Human may see themselves as superior life forms on this planet, but – even after centuries of medical progress – we are still under continuous threat from viruses. Dengue virus is a prime example that infects over 400 million people annually and for which no antiviral medicines or vaccines exist. It is transmitted by mosquitos that inject dengue virus in the skin, which is lined with dendritic cells; immune cells that detect invading pathogens and transmit information to other immune cells in lymph nodes to activate systemic immune responses. This thesis starts with an overview of the current knowledge of the immune response against dengue virus, which is followed by an investigation of the interaction between immune receptor CLEC5A and dengue virus.
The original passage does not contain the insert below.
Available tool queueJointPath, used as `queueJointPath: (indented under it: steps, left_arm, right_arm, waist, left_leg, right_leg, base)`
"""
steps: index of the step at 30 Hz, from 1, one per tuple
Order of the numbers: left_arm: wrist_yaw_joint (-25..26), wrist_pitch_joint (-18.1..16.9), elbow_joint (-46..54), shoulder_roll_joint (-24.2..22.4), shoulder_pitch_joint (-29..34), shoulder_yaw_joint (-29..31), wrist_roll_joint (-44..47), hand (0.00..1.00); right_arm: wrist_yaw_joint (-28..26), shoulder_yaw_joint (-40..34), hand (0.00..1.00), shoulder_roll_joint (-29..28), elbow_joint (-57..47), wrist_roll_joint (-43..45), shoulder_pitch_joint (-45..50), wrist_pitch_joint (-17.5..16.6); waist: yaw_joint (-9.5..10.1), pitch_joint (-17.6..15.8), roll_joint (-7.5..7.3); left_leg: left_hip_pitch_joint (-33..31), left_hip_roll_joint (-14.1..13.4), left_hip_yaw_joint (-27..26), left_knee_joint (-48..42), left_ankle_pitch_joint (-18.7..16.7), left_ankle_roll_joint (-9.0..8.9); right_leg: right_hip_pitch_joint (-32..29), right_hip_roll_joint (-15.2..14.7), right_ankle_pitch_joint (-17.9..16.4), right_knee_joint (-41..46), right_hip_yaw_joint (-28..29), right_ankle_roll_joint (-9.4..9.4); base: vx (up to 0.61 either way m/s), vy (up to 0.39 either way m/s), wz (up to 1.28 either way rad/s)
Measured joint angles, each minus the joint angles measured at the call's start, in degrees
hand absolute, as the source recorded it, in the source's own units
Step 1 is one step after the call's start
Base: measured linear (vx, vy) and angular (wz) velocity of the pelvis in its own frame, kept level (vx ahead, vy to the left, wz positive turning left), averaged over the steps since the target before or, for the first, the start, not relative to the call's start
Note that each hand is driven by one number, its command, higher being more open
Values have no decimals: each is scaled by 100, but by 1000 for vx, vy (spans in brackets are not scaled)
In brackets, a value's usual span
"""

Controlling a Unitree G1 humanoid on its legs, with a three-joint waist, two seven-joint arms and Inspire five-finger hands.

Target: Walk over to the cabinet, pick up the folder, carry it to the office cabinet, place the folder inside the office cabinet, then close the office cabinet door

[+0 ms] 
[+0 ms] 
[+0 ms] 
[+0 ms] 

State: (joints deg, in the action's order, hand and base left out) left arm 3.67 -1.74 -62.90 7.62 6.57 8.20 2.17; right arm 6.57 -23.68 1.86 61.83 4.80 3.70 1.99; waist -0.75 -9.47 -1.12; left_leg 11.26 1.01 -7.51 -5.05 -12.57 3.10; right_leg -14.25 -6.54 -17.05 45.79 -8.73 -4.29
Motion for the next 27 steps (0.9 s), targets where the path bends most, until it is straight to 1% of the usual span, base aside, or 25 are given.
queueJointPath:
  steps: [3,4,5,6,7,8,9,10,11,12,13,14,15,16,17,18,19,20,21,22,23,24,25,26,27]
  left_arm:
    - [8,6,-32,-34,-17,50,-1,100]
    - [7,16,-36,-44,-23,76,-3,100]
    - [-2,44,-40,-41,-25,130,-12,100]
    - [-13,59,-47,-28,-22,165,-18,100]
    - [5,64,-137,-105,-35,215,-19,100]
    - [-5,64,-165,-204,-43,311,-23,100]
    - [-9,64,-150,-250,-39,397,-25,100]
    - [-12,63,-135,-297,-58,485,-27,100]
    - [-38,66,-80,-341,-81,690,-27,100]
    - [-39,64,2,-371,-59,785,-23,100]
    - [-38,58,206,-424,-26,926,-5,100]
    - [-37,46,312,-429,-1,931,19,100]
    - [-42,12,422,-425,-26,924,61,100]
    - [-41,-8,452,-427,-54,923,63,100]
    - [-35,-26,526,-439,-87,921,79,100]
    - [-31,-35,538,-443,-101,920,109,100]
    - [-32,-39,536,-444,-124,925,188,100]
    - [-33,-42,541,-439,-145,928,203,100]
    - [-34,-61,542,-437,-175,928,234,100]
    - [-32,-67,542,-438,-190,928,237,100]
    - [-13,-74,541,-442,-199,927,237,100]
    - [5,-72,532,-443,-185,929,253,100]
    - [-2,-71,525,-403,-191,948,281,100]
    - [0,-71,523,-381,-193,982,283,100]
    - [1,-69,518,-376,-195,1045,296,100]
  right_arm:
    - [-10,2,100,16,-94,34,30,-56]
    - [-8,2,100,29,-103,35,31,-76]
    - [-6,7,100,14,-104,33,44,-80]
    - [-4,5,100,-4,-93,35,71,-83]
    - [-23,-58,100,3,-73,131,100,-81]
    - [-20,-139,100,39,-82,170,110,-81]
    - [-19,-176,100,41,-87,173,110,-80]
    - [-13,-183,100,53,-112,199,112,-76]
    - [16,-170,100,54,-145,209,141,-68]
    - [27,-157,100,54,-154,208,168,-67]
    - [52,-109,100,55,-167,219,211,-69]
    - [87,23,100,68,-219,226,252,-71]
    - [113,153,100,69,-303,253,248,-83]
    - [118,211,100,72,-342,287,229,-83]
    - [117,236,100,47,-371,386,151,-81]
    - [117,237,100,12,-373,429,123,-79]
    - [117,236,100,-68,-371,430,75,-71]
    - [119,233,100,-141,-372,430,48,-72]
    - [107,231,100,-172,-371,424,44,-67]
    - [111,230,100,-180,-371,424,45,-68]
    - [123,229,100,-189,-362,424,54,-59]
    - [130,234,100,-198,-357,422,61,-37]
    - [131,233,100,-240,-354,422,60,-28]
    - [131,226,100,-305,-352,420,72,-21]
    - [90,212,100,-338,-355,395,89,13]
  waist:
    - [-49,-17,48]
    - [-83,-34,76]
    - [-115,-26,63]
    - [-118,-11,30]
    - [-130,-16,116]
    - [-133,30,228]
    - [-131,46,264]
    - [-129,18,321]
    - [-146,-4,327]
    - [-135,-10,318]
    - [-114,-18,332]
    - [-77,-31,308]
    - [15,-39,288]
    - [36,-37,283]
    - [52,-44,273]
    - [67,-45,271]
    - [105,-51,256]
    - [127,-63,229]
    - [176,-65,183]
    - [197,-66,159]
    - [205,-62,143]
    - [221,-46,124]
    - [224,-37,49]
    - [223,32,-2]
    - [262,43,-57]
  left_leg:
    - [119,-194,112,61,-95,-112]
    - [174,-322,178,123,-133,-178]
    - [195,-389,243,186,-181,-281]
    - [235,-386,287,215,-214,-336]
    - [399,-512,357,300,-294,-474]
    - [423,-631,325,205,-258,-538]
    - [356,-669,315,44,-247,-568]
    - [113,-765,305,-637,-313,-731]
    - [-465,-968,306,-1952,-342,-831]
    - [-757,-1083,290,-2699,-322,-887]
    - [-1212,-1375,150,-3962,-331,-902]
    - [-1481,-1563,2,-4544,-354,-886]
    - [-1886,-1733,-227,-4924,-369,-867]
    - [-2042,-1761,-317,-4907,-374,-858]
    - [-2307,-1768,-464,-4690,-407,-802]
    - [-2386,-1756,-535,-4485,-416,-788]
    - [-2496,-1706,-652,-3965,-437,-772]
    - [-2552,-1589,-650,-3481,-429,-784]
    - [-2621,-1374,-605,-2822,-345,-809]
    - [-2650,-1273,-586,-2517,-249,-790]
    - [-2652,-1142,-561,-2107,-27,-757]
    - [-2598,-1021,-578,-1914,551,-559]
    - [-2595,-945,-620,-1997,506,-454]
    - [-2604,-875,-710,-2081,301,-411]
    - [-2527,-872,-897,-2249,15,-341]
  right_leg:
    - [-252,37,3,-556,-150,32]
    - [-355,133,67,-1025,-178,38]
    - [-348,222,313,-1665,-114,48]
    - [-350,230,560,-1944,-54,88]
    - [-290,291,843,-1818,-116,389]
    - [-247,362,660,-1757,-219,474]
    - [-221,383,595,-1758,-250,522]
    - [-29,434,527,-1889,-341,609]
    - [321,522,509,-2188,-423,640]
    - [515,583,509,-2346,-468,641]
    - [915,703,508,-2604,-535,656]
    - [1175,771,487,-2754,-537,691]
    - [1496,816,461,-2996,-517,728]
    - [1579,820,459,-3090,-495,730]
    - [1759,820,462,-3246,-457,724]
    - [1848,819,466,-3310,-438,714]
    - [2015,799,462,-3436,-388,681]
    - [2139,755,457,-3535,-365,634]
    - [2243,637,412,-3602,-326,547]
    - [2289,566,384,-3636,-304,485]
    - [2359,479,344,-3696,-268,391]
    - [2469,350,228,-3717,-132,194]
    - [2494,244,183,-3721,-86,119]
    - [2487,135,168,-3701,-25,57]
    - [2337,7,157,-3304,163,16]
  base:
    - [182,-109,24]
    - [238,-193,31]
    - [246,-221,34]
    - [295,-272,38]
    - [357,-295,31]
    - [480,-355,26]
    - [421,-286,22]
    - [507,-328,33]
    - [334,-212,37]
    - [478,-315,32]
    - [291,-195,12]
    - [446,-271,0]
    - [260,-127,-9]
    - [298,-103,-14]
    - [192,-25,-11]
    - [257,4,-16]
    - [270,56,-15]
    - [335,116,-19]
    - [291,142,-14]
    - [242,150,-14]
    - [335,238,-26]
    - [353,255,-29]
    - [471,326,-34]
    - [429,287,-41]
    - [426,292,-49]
CLEC5A appeared to play a minor role in the immune response against dengue virus in human skin. In contrast, dendritic cells used RNA sensors RIG-I and MDA5 to detect dengue virus. This activated two signaling cascades that 1) lead to inflammatory responses with the risk of developing life-threatening dengue shock syndrome and 2) an antiviral immune response that was characterized by type I IFN and the development of specific white blood cells, called follicular T helper cells, that stimulated the production of antibodies. The research described in this thesis thereby identifies how dendritic cells induce detrimental inflammatory responses as well as protective immune responses against dengue virus, which can be used to develop novel drugs that limit the detrimental immune response and boos the protective immune response against dengue virus.